Saad had been due to face old foe Eddie Mustafa Muhammad in a unification superfight put on by promoter Harold Smith. But when it was revealed Smith had embezzled millions from Wells Fargo to stage his events, the big New York show fell through and Saad needed a new dance partner.

“They were looking for someone in the top 10 to replace Mustafa, so they called Angelo Dundee,” recalled Vonzell. “He asked me if I’d take the fight, he mentioned about the three weeks and I said I was going to try and get Matthew out of there. I’ll train for three weeks and try to get him out of there. Back then you couldn’t turn down a world championship fight. I couldn’t turn it down. He had good power in both hands. It was a matter of outmanoeuvring him and outsmarting him because he had power.”

Alas, Johnson had his moments, shaking Saad in the first, causing his nose to bleed in the second and giving Saad plenty to think about but Matthew turned the screws and started to make his own breakthroughs. Finally, in round 11, Johnson wilted. Perhaps he could have held on and dug in to last a 12-rounder but with the short-notice, he didn’t have 15 rounds in him.

Nine months on he fought WBA champion Spinks and was stopped in seven rounds by the best he fought.

And that was that for Vonzell. He didn’t box again. 

He was one of the many who didn’t quite make it to the mountain top, rather than one of the few who did during a thriving period for the light-heavyweights.
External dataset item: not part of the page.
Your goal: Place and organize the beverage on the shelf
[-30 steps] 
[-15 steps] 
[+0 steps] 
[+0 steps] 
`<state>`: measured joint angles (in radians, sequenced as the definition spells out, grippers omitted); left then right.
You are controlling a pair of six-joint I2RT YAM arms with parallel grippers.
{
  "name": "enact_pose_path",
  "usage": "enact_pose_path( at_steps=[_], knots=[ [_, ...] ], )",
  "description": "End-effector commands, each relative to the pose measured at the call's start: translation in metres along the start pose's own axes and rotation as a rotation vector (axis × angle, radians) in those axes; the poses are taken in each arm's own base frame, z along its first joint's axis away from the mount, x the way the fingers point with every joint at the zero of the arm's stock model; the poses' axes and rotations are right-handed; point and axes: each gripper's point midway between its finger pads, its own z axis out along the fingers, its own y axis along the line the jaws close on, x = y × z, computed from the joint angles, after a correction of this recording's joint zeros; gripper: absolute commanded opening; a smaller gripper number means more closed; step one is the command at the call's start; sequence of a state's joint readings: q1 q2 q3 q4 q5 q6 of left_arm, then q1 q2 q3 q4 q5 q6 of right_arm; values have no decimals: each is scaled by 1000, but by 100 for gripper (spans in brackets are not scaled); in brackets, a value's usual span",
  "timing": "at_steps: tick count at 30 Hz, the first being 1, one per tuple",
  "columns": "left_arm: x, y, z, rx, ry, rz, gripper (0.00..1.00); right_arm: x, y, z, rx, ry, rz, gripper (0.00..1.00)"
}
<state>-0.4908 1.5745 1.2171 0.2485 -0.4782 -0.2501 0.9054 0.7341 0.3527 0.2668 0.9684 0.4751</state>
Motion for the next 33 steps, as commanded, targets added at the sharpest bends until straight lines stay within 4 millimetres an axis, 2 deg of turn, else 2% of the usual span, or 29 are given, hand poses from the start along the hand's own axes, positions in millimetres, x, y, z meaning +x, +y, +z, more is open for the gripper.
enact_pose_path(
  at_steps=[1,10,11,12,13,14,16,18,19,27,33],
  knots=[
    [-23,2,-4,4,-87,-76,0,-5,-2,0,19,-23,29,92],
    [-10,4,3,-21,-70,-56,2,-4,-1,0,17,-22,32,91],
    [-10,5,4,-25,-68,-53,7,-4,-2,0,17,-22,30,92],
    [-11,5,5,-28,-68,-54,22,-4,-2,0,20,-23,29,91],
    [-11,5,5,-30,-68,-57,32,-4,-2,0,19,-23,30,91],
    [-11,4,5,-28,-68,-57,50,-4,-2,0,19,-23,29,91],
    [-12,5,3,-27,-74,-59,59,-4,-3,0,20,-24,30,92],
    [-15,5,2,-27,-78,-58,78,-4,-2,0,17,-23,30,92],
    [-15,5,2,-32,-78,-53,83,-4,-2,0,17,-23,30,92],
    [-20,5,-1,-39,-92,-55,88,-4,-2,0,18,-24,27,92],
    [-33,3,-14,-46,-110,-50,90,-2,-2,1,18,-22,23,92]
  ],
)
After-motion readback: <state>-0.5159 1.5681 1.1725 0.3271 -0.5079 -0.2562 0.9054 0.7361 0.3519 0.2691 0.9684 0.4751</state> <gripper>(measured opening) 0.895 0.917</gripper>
“In the era that I fought in, so many guys could have been world champion,” Vonzell concluded. “You had really good guys. That’s why it was taking so long to get title fights, people were trying to make sure they stayed on top but it was a real rough era. If I had been in this era or the era after the one I was in, I would have been champion of the world. If I was in a different era, I definitely would have won a belt. Anyone of those guys could have been champion at any time.”   
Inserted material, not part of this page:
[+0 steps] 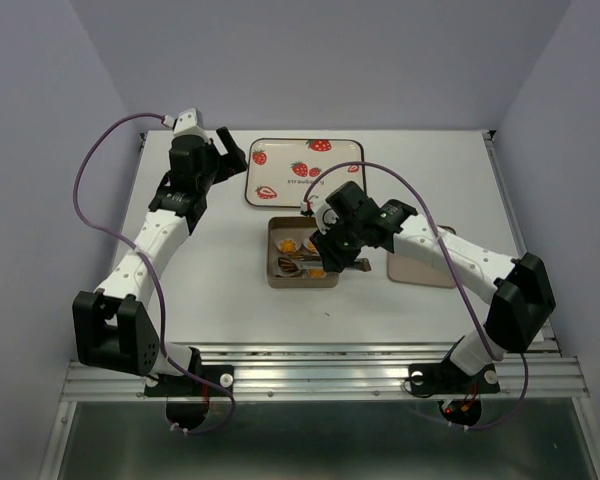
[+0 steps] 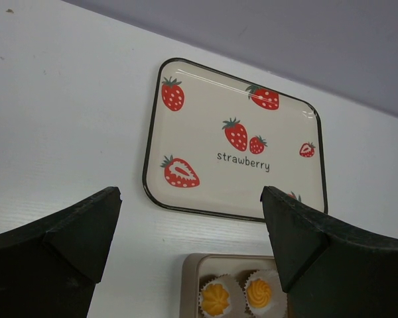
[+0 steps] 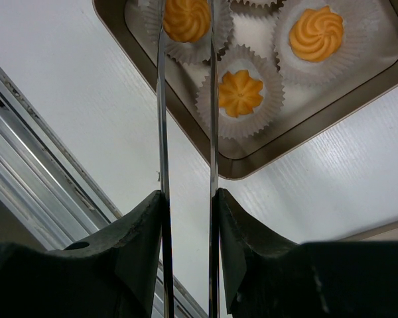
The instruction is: Pack the cookies
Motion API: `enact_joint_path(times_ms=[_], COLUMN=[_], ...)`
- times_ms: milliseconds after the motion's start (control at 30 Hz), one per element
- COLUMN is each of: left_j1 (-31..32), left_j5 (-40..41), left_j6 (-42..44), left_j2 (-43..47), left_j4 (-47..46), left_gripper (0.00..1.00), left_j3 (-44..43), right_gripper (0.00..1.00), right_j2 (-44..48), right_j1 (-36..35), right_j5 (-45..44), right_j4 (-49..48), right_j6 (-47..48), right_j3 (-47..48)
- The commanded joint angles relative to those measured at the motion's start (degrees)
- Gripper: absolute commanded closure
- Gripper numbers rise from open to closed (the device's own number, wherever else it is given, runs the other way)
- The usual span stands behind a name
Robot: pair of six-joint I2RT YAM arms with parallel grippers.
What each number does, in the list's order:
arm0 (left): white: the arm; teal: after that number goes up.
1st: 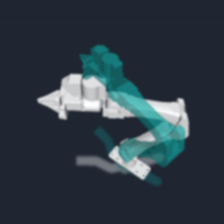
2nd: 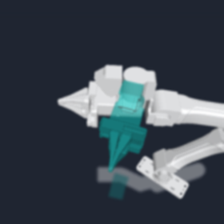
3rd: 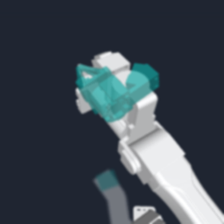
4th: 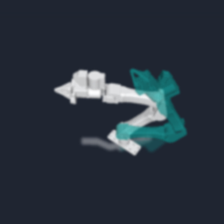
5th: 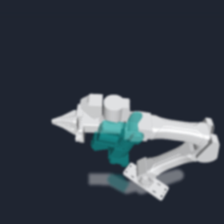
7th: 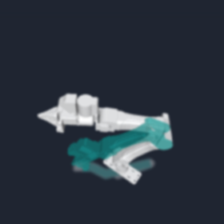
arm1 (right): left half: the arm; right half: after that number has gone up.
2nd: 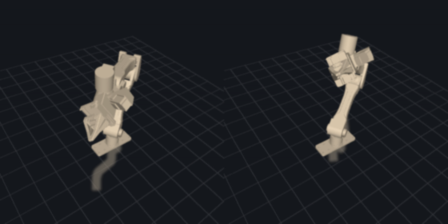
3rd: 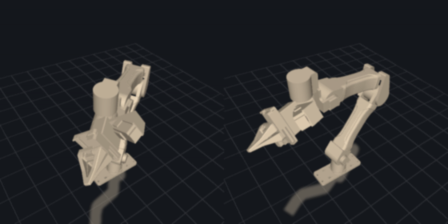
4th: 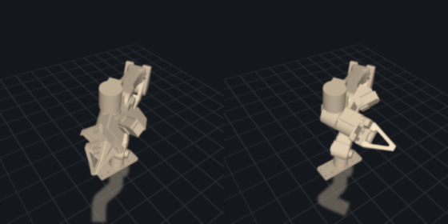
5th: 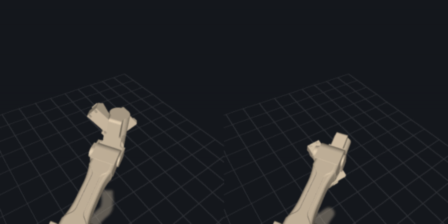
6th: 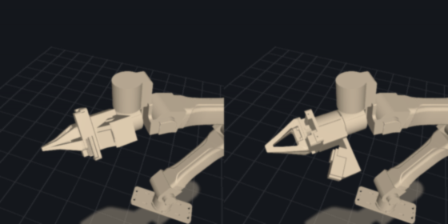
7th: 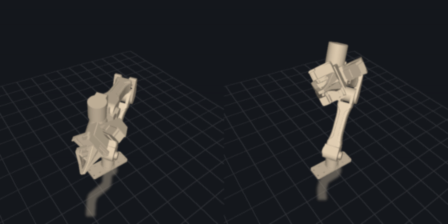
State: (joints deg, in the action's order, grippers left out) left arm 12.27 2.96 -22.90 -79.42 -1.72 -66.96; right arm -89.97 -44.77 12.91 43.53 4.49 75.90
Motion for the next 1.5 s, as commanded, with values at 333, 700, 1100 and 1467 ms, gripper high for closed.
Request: enact_joint_path(times_ms=[333,700,1100,1467], left_j1=[0.03,0.03,0.03,0.03], left_j5=[-0.06,0.2,0.64,0.82], left_j6=[1.27,1.27,1.27,1.27], left_j2=[3.04,3.48,4.01,4.18], left_j4=[-2.77,-2.68,-2.59,-2.68], left_gripper=[0.01,0.01,0.01,0.01], left_j3=[0.69,0.69,0.78,0.78], right_gripper=[0.58,0.55,0.51,0.49], right_j2=[-0.03,-0.64,-0.9,-0.56], right_j1=[-1.1,-1.63,-1.63,-1.63], right_j5=[-1.4,-3.24,-3.41,-4.12], right_j4=[-2.04,-2.22,-2.83,-2.75], right_j6=[0.51,0.61,0.34,-0.01], right_j3=[-0.05,-0.4,0.39,0.83])
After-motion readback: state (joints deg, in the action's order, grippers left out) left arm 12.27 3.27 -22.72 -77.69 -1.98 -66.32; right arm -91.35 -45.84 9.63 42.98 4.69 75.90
BEST JAB: Probably Michael Spinks. He used it more than most of the opponents I fought. I had a real good jab and I used mine a lot, but out of all the guys I fought, he used his jab more. I was tall with a long reach so not many guys could outjab me.

BEST DEFENSE: It’s probably the same. Probably Michael. He wasn’t that easy to hit, he was kind of tall, too, and he had an awkward style.
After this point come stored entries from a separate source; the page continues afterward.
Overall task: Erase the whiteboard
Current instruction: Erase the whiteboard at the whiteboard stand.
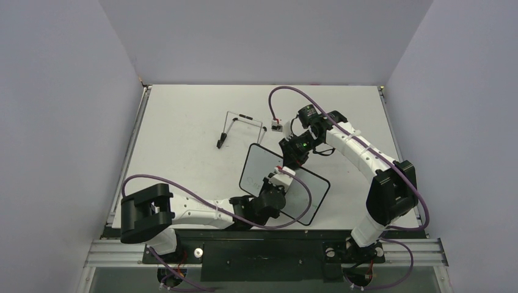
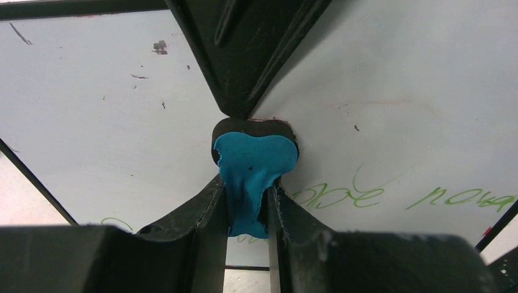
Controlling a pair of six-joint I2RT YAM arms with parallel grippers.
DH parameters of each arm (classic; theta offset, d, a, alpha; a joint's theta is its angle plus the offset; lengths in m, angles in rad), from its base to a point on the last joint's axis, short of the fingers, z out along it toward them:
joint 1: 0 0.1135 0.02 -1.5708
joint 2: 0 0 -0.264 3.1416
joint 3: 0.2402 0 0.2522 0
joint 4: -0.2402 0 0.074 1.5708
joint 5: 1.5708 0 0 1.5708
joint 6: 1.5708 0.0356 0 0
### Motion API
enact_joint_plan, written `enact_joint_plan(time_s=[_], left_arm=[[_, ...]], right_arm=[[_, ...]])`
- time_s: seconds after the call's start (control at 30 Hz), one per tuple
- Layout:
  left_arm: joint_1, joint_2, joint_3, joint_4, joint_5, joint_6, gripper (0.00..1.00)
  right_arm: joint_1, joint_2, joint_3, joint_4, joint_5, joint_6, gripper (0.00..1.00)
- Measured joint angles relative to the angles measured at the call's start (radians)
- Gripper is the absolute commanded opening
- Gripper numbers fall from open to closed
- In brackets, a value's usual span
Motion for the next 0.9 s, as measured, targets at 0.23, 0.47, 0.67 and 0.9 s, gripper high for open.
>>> enact_joint_plan(time_s=[0.23,0.47,0.67,0.9], left_arm=[[0.042,-0.058,-0.094,0.050,0.063,-0.109,0.00],[0.008,-0.073,-0.172,0.127,0.068,-0.071,0.00],[-0.057,-0.073,-0.179,0.252,0.099,0.012,0.00],[0.016,-0.154,-0.281,0.280,0.109,-0.016,0.00]], right_arm=[[0.001,0.000,0.000,0.001,-0.003,-0.002,0.00],[0.005,0.000,0.000,-0.004,-0.013,-0.003,0.00],[0.009,0.000,-0.001,-0.005,-0.023,-0.003,0.00],[0.008,0.000,-0.014,-0.003,-0.023,0.000,0.00]])
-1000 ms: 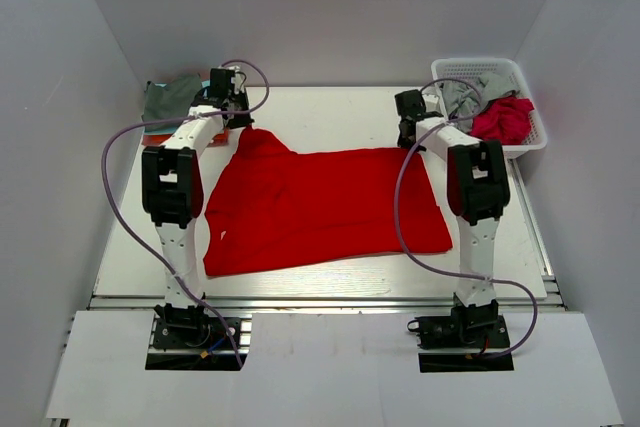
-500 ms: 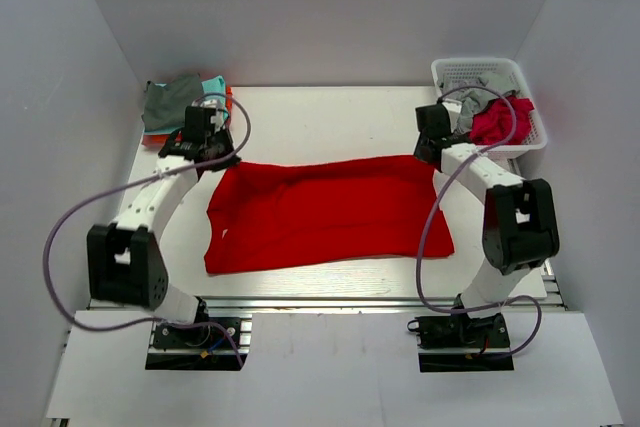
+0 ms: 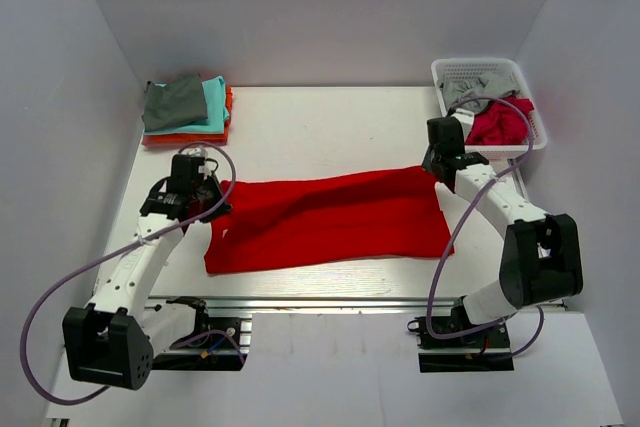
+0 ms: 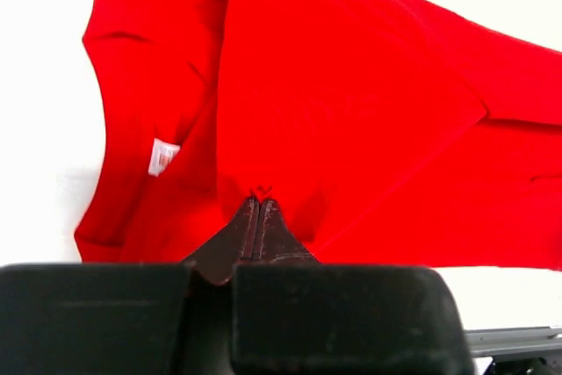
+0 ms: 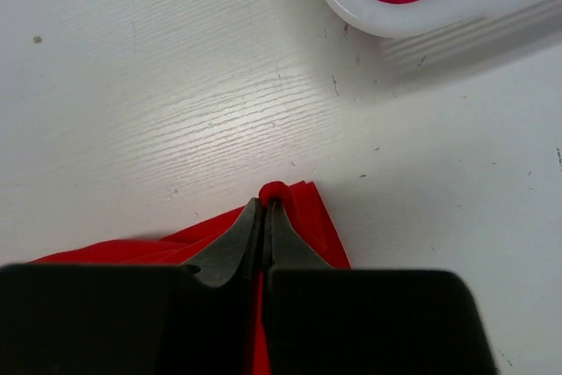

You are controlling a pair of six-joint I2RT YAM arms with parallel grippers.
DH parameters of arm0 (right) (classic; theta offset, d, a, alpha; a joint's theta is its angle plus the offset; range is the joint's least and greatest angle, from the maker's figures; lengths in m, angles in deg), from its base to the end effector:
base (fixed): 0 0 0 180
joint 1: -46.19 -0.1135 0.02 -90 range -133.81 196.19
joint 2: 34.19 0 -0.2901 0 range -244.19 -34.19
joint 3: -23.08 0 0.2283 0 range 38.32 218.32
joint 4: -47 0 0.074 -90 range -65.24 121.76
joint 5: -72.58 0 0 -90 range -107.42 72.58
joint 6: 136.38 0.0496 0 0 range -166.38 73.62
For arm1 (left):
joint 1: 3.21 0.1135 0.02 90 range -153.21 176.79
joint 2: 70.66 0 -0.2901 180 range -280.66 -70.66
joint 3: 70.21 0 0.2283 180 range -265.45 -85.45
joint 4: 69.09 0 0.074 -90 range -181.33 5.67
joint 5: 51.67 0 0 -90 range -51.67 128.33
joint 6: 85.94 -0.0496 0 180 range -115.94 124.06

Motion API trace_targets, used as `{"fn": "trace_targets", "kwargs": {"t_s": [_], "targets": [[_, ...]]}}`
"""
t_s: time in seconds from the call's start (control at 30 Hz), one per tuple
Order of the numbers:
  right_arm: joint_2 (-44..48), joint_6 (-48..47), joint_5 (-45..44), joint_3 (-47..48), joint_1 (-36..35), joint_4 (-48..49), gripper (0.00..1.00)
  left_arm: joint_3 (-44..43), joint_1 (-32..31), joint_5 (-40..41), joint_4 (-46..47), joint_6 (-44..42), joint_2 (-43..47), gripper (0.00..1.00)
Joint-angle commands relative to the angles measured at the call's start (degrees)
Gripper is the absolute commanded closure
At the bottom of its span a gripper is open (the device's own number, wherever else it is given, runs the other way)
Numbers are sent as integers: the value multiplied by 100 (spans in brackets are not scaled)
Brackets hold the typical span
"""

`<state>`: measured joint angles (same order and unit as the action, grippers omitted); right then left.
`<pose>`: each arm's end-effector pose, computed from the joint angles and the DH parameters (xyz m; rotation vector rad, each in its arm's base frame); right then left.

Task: Fold and stack the t-shirts
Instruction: Fold the other side of the tshirt into a rectangle, then rotate the tshirt 90 degrees

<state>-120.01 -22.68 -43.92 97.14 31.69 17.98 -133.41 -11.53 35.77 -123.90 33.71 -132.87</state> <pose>0.3076 0.0567 0.2790 0.4105 2.1609 -0.1588 0.1837 -0.0291 0.2744 -0.4518 2.4991 -0.3235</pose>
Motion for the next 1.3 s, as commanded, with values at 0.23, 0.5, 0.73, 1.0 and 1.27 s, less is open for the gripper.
{"fn": "trace_targets", "kwargs": {"t_s": [0.23,0.5,0.73,1.0,1.27], "targets": [[584,187,58,-855,9,261,100,1122,5,-561,-68,366,456,100],[690,767,-724,-1488,26,-54,67,1334,5,-745,-402,428,403,28],[786,856,-955,-1270,-9,-608,10,728,5,-535,-350,234,281,0],[1410,-216,1619,-1426,-62,858,10,482,5,-1201,1688,77,-694,0],[734,-147,3449,-1673,-106,1571,10,-213,-47,-2036,2744,-196,-2855,0]]}}
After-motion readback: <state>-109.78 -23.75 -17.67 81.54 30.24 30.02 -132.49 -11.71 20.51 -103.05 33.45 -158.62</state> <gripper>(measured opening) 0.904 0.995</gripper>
BEST HANDSPEED: I don’t know. I was pretty quick. I was hard to hit, so it’s hard to say who had the best handspeed.

BEST FOOTWORK: I would say probably Yaqui Lopez. Yaqui was experienced, he was tall and could box a little bit [this fight isn’t listed on BoxRec].

SMARTEST FIGHTER: Yes, that would be Spinks, too.

STRONGEST: There was a bunch of them, but Matthew probably. He was the strongest and most durable. He got stronger as the fight went on, that was his forte, being durable.

BEST CHIN: Definitely Matthew because I hit him with a lot of punches. I hit him with some shots that would have stopped other guys. I almost had him in the first or second round, I hit him with a hook that shook him, but he was durable.

BEST PUNCHER: Probably it was Michael. Matthew could punch too, but Mike had a sneaky kind of power in his punches and a sneaky right hand.

BEST BOXER: John Conteh, from England. I fought him in the amateurs at the Ohio State Fair. He was a straight up boxer and he had some nice boxing moves, he could move well.

BEST OVERALL: Spinks, he was tall and awkward, he was clever though and he had that awkward style about him.